- **ASSIGNMENT**
Please read the records below and return each line holding the string "things".
####
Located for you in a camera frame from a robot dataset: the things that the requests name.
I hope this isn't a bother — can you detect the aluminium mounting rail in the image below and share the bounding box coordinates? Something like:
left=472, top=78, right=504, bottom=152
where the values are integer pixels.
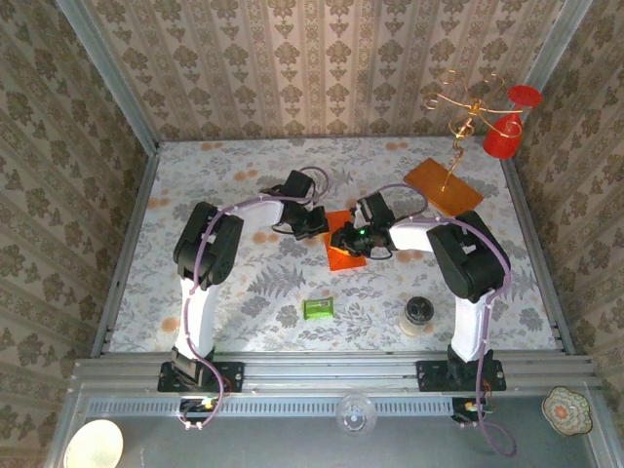
left=72, top=353, right=599, bottom=392

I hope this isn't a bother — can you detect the aluminium frame post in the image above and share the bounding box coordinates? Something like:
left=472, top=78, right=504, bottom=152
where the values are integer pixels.
left=524, top=0, right=595, bottom=94
left=56, top=0, right=161, bottom=153

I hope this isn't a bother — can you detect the orange wooden base board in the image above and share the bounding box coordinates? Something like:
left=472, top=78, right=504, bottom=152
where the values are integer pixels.
left=403, top=157, right=485, bottom=218

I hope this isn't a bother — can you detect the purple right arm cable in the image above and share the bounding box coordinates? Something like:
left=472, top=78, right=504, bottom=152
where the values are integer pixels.
left=358, top=183, right=518, bottom=459

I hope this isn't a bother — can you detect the patterned scalloped dish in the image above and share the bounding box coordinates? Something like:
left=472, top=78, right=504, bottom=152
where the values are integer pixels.
left=541, top=385, right=594, bottom=437

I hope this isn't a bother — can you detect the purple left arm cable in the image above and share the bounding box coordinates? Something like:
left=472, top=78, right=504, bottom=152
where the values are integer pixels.
left=177, top=166, right=332, bottom=433

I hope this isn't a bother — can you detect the green snack packet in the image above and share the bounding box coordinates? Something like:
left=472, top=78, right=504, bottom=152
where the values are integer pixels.
left=302, top=296, right=335, bottom=322

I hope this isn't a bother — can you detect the red wine glass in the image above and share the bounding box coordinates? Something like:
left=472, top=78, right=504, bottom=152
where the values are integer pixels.
left=482, top=84, right=544, bottom=160

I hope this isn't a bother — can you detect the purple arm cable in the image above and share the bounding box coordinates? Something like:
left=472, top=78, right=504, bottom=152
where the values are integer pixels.
left=358, top=183, right=518, bottom=459
left=177, top=166, right=332, bottom=433

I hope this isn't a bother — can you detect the grey slotted cable duct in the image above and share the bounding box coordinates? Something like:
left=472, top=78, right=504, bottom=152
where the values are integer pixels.
left=85, top=395, right=454, bottom=418

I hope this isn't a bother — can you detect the clear glass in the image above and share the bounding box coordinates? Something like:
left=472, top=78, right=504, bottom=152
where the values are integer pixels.
left=335, top=392, right=379, bottom=438

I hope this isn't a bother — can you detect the aluminium side rail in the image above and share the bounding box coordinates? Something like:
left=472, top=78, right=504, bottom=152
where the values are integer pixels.
left=91, top=143, right=161, bottom=358
left=501, top=156, right=577, bottom=356

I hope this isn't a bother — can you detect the gold wire glass stand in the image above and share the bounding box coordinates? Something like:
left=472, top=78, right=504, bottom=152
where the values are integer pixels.
left=422, top=68, right=526, bottom=192

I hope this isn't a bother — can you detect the dark lidded glass jar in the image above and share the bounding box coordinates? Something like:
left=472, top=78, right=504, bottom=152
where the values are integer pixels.
left=399, top=295, right=435, bottom=338

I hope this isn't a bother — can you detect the small controller board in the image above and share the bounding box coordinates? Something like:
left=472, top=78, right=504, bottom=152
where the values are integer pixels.
left=178, top=397, right=218, bottom=423
left=451, top=397, right=494, bottom=423

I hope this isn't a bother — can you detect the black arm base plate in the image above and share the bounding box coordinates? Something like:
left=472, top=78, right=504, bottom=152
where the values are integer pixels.
left=156, top=361, right=246, bottom=394
left=415, top=359, right=507, bottom=392

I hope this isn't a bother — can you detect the cream round plate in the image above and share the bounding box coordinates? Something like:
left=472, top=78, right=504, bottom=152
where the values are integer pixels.
left=62, top=418, right=125, bottom=468

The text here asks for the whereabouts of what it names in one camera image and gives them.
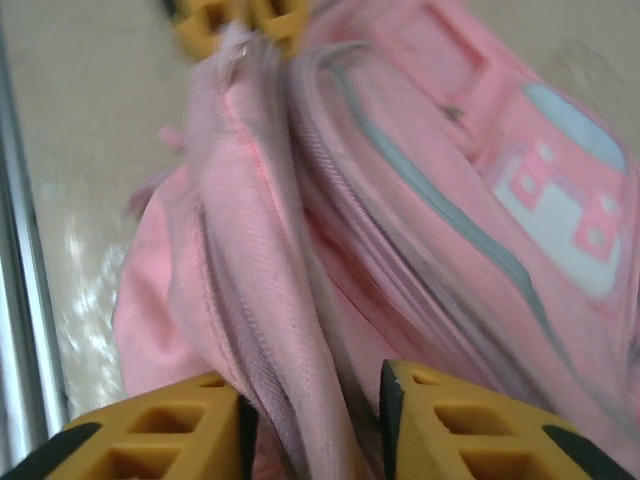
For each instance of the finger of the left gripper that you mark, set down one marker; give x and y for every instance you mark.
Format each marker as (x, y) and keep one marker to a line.
(205, 22)
(282, 20)

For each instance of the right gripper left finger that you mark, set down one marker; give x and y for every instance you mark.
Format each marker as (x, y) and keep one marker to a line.
(200, 410)

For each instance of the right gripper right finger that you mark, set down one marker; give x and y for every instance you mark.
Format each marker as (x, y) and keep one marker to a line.
(450, 400)

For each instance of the pink school backpack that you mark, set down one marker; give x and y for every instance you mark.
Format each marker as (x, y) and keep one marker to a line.
(400, 225)

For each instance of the aluminium mounting rail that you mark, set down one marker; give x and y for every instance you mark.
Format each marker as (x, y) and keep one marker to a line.
(20, 250)

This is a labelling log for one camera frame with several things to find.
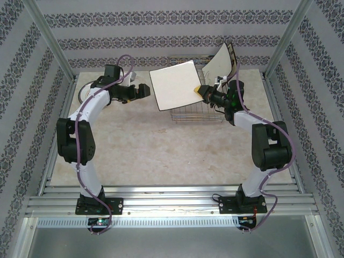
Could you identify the white square plate dark rim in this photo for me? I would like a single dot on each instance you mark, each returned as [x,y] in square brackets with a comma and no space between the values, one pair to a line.
[174,86]
[217,61]

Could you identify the round plate orange sunburst print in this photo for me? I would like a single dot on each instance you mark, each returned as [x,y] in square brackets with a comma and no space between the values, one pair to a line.
[86,94]

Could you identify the floral square plate dark rim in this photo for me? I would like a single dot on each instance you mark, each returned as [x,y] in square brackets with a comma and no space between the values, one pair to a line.
[232,53]

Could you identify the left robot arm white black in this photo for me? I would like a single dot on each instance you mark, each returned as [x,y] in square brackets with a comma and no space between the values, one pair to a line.
[91,107]

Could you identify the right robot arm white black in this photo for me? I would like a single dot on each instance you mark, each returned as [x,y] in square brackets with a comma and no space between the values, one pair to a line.
[244,121]

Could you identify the wide aluminium extrusion rails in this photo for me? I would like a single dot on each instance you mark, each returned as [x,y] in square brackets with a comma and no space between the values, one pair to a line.
[172,200]

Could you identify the small controller board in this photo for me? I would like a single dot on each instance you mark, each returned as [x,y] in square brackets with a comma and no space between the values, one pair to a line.
[247,221]
[99,221]

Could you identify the grey sheet metal shelf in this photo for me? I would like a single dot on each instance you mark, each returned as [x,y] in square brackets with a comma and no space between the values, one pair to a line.
[172,242]

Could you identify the aluminium frame post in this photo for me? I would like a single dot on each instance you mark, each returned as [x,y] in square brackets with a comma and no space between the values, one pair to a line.
[290,35]
[52,35]

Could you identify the aluminium side rail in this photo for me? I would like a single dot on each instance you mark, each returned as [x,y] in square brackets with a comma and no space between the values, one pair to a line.
[297,185]
[49,169]

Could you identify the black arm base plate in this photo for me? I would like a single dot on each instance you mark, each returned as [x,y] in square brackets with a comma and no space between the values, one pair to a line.
[227,205]
[117,206]

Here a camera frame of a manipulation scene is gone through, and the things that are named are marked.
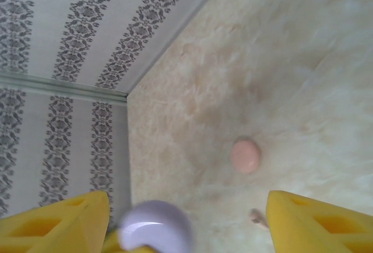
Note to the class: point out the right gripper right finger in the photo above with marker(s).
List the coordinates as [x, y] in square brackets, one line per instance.
[320, 229]

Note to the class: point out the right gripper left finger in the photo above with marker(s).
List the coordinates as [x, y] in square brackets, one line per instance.
[58, 224]

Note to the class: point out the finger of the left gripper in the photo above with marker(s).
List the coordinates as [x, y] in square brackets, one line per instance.
[113, 242]

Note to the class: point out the purple round charging case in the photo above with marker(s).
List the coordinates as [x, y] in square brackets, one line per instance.
[157, 224]

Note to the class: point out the pink round charging case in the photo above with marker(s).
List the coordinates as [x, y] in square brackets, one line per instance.
[244, 155]

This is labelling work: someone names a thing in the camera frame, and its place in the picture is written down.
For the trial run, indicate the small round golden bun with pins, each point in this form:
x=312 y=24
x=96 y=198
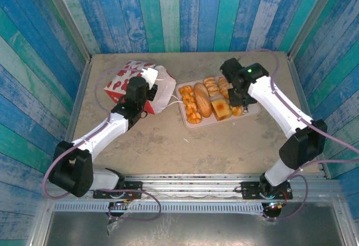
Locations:
x=238 y=111

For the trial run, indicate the red white paper bag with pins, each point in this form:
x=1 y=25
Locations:
x=165 y=94

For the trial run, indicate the square toast bread block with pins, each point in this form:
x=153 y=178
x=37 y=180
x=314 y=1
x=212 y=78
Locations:
x=221 y=109

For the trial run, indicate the short orange twisted bread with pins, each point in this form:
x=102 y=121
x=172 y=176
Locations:
x=186 y=90

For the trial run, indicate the pale pink plastic tray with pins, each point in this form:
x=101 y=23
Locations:
x=213 y=123

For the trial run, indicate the long golden baguette loaf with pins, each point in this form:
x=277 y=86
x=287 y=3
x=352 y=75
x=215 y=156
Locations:
x=202 y=100

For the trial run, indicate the long orange twisted bread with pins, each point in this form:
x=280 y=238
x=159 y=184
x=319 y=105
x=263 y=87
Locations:
x=192 y=108

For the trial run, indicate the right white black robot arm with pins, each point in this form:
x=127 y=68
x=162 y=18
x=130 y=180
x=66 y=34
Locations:
x=280 y=103

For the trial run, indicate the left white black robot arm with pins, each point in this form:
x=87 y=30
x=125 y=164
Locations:
x=103 y=134

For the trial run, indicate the right small circuit board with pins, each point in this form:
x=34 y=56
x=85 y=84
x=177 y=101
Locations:
x=275 y=205

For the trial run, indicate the small circuit board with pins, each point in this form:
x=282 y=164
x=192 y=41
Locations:
x=275 y=205
x=122 y=202

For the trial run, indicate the left small circuit board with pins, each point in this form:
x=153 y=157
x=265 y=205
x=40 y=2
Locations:
x=122 y=202

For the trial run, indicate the grey steel sheet panel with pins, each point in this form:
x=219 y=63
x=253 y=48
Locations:
x=196 y=229

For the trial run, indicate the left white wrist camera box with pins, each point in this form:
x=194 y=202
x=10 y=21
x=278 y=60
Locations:
x=151 y=75

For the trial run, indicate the aluminium table side rail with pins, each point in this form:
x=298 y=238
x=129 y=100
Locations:
x=305 y=103
x=81 y=94

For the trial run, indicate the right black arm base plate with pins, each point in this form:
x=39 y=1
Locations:
x=249 y=191

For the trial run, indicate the aluminium frame post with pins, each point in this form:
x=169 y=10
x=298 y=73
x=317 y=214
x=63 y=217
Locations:
x=67 y=22
x=308 y=19

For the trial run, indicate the aluminium mounting rail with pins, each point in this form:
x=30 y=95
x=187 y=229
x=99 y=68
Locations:
x=190 y=185

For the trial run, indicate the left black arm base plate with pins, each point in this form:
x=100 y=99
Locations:
x=134 y=190

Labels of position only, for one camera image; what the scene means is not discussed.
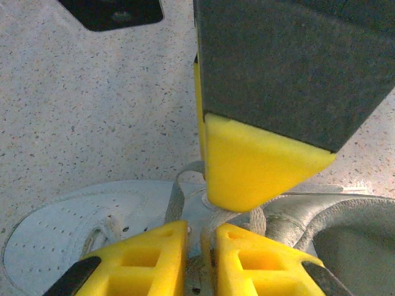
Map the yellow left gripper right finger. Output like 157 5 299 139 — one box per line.
200 223 352 296

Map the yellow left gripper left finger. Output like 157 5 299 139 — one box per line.
43 220 189 296

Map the white sneaker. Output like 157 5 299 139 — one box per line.
0 180 395 296

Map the white shoelace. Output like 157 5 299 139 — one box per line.
165 160 269 296

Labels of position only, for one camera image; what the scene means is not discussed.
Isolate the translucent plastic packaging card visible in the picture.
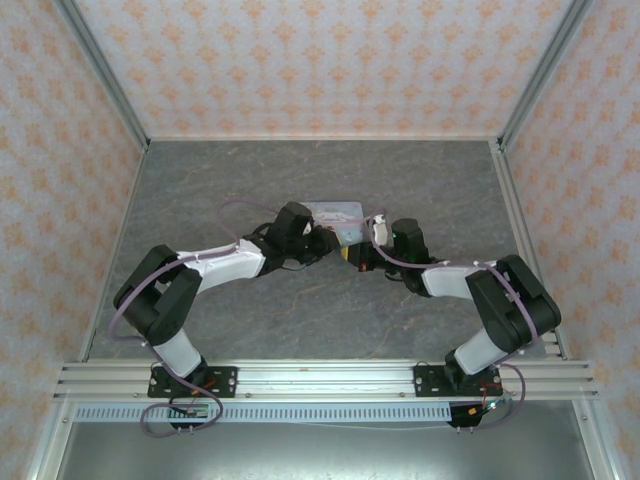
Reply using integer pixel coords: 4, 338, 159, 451
298, 199, 365, 246

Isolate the small electronics board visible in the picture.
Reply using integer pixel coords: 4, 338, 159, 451
464, 397, 506, 419
169, 402, 211, 421

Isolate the aluminium side rail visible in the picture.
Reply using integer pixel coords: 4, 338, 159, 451
490, 140, 572, 362

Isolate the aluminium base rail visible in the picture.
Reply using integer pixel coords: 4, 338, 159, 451
51, 362, 600, 402

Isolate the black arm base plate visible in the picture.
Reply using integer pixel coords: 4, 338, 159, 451
413, 364, 504, 400
147, 366, 239, 400

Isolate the white slotted cable duct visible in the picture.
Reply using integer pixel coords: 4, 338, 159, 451
73, 402, 454, 422

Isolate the aluminium frame post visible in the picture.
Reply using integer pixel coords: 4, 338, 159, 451
51, 0, 152, 153
498, 0, 595, 152

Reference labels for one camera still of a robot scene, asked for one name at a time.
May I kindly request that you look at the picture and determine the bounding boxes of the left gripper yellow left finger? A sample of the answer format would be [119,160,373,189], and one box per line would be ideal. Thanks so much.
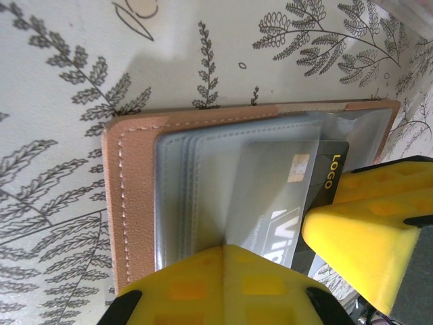
[97,245,226,325]

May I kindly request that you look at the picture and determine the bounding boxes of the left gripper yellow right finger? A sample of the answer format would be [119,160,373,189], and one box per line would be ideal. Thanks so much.
[222,244,355,325]

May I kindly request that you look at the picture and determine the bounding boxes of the black credit card gold logo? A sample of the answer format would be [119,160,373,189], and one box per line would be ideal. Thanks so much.
[221,139,350,272]

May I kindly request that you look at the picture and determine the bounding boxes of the pink leather card holder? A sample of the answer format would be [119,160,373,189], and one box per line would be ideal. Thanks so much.
[101,99,402,296]

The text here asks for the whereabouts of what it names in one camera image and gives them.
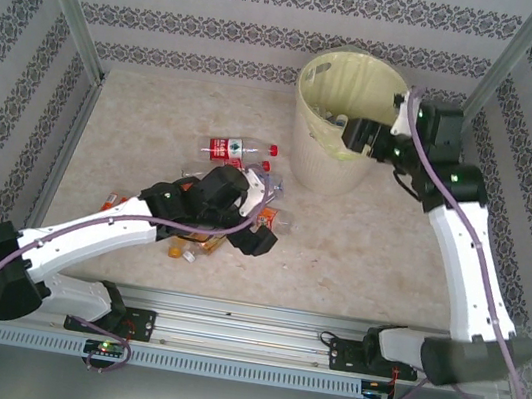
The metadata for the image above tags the clear bottle orange label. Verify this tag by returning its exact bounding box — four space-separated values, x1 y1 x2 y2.
251 204 299 239

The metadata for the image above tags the amber bottle white cap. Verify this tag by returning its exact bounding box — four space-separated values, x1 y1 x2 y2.
182 229 230 270

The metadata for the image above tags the large red label bottle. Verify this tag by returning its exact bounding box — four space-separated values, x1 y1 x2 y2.
196 130 281 172

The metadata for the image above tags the blue label plastic bottle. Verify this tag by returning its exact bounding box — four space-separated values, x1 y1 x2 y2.
258 172 288 203

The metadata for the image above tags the small red label bottle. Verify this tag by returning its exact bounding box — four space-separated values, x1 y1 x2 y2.
229 155 274 176

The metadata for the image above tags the orange juice bottle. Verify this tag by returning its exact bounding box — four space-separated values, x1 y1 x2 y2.
163 178 199 263

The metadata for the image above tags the orange label plastic bottle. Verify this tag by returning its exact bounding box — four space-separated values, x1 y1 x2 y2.
100 188 130 218

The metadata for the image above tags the white ribbed plastic bin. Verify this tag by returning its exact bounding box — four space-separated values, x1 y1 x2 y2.
280 45 418 206

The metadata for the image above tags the black mounting plate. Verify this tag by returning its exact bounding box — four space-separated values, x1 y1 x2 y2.
323 330 422 385
62 296 159 346

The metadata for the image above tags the small control board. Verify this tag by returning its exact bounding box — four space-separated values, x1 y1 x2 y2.
359 378 398 399
82 337 129 361

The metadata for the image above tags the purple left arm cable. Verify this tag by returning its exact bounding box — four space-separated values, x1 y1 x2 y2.
0 126 275 394

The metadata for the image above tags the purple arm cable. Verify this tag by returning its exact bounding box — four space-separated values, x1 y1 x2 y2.
0 126 275 394
360 85 532 399

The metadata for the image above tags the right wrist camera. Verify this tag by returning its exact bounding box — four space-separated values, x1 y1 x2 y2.
387 88 422 139

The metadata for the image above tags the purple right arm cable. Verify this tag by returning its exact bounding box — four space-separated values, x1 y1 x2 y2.
360 85 532 399

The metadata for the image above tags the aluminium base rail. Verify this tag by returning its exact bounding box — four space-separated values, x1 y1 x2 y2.
0 261 516 399

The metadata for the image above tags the grey slotted cable duct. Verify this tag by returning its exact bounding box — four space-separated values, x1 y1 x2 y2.
0 321 366 399

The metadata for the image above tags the aluminium side rail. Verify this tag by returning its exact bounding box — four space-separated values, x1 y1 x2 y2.
11 70 107 281

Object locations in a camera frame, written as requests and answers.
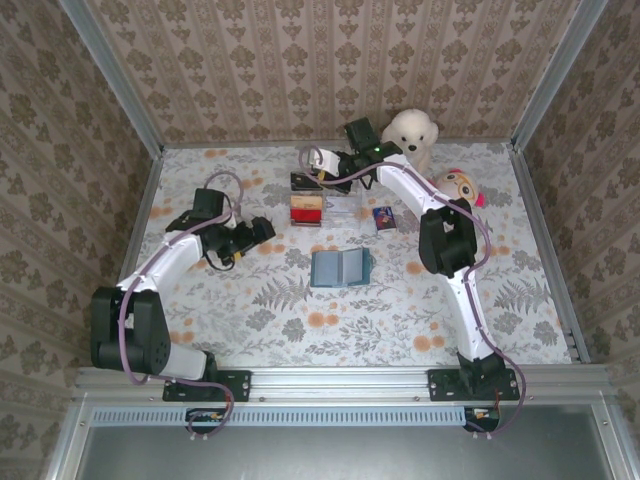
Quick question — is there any pink plush doll with glasses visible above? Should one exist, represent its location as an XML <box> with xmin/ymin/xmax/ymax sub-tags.
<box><xmin>432</xmin><ymin>168</ymin><xmax>487</xmax><ymax>209</ymax></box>

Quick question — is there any grey metal panel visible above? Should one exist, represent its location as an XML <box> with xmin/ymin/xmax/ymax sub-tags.
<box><xmin>74</xmin><ymin>427</ymin><xmax>614</xmax><ymax>480</ymax></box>

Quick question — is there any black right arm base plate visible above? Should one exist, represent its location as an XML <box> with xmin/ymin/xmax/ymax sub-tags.
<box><xmin>428</xmin><ymin>368</ymin><xmax>521</xmax><ymax>402</ymax></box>

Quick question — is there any black card in organizer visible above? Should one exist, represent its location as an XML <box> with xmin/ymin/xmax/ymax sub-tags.
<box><xmin>290</xmin><ymin>170</ymin><xmax>324</xmax><ymax>192</ymax></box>

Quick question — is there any aluminium table side rail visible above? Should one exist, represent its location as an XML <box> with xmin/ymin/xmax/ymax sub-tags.
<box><xmin>93</xmin><ymin>147</ymin><xmax>166</xmax><ymax>369</ymax></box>
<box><xmin>509</xmin><ymin>143</ymin><xmax>592</xmax><ymax>365</ymax></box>

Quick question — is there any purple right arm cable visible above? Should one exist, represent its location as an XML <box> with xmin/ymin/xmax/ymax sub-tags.
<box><xmin>298</xmin><ymin>144</ymin><xmax>527</xmax><ymax>441</ymax></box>

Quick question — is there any clear acrylic organizer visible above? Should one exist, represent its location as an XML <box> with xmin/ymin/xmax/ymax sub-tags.
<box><xmin>288</xmin><ymin>169</ymin><xmax>364</xmax><ymax>231</ymax></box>

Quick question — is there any small blue card box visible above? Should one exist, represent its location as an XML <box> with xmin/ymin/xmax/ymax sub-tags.
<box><xmin>372</xmin><ymin>205</ymin><xmax>397</xmax><ymax>233</ymax></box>

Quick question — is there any black round cable port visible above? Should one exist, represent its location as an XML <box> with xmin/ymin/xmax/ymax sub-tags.
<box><xmin>185</xmin><ymin>407</ymin><xmax>224</xmax><ymax>434</ymax></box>
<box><xmin>463</xmin><ymin>407</ymin><xmax>501</xmax><ymax>434</ymax></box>

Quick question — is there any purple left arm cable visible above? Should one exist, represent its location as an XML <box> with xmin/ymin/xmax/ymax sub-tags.
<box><xmin>115</xmin><ymin>171</ymin><xmax>245</xmax><ymax>442</ymax></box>

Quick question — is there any white plush dog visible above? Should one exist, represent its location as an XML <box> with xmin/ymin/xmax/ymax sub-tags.
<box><xmin>382</xmin><ymin>109</ymin><xmax>440</xmax><ymax>174</ymax></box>

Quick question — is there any red card in organizer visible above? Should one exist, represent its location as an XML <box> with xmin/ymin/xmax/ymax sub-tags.
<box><xmin>289</xmin><ymin>208</ymin><xmax>324</xmax><ymax>226</ymax></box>

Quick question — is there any blue card holder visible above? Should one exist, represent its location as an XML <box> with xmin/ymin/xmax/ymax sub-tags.
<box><xmin>309</xmin><ymin>247</ymin><xmax>375</xmax><ymax>289</ymax></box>

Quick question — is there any aluminium frame rail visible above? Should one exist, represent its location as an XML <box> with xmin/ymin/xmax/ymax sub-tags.
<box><xmin>74</xmin><ymin>364</ymin><xmax>614</xmax><ymax>401</ymax></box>

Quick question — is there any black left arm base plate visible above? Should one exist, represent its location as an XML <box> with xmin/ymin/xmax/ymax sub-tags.
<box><xmin>163</xmin><ymin>369</ymin><xmax>252</xmax><ymax>403</ymax></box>

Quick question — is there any grey slotted cable duct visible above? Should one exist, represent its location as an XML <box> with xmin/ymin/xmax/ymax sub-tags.
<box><xmin>92</xmin><ymin>405</ymin><xmax>474</xmax><ymax>427</ymax></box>

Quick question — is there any aluminium frame post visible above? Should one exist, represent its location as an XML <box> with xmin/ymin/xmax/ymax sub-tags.
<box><xmin>510</xmin><ymin>0</ymin><xmax>612</xmax><ymax>154</ymax></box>
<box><xmin>57</xmin><ymin>0</ymin><xmax>166</xmax><ymax>156</ymax></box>

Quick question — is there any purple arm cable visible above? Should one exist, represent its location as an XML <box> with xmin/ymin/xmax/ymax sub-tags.
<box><xmin>115</xmin><ymin>171</ymin><xmax>245</xmax><ymax>442</ymax></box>
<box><xmin>298</xmin><ymin>144</ymin><xmax>527</xmax><ymax>441</ymax></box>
####
- **TASK OUTPUT**
Located for you in a camera frame from a robot dataset: the things that the requests name.
This is a labelling log for one camera frame with several things to find.
Here a camera frame of a manipulation scene is gone through, and the things that are named are marked.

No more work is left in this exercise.